**WHAT YOU WILL DO**
From the records below, return every line containing the word "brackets".

== PROVIDED RECORDS ==

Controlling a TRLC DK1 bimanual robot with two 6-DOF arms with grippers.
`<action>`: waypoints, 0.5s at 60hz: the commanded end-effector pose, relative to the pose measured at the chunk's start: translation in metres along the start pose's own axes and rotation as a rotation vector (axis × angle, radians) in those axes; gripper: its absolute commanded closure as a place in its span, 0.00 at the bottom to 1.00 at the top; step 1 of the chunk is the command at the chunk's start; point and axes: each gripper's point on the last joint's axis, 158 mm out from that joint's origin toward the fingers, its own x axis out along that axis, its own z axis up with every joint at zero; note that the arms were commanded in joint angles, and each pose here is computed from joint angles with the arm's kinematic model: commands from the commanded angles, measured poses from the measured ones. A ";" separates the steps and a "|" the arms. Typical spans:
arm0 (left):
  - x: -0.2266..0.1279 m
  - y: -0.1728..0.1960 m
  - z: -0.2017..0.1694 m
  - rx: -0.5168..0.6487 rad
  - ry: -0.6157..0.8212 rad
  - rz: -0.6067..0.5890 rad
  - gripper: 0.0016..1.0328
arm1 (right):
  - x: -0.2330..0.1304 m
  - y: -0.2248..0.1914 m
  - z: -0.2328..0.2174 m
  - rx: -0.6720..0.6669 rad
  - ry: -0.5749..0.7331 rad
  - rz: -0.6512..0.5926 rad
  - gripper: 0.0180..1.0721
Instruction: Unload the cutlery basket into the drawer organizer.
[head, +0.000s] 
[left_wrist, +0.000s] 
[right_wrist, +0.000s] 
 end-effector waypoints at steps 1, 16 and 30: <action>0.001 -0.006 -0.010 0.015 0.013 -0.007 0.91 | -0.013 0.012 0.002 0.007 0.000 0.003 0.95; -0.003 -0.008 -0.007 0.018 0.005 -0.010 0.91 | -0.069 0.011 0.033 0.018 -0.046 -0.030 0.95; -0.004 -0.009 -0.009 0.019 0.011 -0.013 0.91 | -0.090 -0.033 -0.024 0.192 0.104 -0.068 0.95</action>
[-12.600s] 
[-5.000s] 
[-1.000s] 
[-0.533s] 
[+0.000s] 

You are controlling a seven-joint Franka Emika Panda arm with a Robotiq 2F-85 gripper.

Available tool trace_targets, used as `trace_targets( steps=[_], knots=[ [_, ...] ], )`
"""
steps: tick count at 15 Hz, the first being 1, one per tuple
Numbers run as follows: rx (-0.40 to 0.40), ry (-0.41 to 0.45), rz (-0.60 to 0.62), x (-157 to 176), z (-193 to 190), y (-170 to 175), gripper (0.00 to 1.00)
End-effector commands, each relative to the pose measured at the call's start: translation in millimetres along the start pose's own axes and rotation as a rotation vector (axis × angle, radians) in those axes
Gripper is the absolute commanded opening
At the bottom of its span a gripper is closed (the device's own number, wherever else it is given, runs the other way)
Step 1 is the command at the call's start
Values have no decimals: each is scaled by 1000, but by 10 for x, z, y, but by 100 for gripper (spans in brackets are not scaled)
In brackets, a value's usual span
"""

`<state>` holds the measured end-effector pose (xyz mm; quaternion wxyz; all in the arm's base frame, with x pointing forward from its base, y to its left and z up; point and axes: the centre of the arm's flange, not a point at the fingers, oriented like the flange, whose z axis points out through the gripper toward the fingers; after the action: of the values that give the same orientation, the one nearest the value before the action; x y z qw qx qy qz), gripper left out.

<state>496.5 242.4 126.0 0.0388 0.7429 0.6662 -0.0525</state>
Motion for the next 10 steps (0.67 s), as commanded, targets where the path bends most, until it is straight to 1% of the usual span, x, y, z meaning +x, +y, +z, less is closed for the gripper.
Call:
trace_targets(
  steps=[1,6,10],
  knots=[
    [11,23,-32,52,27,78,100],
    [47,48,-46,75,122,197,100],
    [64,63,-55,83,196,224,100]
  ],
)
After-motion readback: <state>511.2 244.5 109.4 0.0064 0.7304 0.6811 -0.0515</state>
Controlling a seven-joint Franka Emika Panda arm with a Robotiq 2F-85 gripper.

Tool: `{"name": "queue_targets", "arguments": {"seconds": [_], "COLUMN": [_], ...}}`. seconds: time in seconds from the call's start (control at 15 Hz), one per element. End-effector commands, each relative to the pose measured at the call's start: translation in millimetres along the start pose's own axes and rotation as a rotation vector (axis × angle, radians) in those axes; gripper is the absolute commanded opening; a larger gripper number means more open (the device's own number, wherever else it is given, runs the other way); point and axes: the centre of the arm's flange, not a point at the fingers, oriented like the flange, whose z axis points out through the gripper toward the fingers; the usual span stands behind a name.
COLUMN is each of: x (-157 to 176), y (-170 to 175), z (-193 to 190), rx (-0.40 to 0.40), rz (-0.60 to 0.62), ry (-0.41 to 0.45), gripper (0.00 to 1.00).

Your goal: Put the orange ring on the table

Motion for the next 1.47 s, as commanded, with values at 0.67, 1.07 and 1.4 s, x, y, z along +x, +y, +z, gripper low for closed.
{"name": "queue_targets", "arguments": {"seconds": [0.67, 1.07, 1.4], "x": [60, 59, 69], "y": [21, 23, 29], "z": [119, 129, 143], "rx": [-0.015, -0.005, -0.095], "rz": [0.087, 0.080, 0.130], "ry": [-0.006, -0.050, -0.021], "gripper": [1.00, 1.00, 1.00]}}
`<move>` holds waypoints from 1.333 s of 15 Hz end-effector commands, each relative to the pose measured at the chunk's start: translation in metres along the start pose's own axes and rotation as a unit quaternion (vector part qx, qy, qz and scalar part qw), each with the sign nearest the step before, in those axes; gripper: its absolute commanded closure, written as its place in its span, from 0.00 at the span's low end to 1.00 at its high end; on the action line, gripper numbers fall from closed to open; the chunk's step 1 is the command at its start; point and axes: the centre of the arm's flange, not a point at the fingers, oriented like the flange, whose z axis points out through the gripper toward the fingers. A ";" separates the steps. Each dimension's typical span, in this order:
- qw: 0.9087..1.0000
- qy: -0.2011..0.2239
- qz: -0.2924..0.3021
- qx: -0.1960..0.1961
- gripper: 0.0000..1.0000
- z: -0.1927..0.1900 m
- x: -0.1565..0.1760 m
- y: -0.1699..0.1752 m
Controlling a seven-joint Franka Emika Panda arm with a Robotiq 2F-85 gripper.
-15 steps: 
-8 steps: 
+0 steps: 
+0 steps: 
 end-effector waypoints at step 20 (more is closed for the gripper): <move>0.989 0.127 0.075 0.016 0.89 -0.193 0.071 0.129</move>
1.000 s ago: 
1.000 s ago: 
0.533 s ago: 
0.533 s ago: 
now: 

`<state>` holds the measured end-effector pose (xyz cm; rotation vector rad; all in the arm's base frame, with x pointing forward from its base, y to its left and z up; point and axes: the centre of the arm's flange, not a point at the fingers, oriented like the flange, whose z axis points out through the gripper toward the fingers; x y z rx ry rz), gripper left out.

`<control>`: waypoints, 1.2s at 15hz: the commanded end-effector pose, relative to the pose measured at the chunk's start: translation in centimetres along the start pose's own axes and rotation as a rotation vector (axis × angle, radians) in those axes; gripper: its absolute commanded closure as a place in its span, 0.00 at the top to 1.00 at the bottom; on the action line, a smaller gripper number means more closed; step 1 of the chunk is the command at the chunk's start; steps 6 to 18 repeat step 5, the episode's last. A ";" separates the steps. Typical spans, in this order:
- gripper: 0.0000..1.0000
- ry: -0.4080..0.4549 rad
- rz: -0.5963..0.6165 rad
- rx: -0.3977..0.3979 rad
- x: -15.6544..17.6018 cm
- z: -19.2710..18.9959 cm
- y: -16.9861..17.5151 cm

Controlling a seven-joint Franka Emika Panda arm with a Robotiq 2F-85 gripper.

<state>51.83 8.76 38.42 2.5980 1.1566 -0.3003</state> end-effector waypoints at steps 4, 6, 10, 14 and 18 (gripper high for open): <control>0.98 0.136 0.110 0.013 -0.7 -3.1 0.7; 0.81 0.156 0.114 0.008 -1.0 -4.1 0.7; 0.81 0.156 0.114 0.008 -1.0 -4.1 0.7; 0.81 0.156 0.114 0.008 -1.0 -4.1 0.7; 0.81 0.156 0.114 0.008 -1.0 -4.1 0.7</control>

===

**EXERCISE ANSWER**
Values have no decimals: each is scaled by 1000, but by 10 for x, z, y, but by 100 for gripper (spans in brackets are not scaled)
In brackets, a value's usual span

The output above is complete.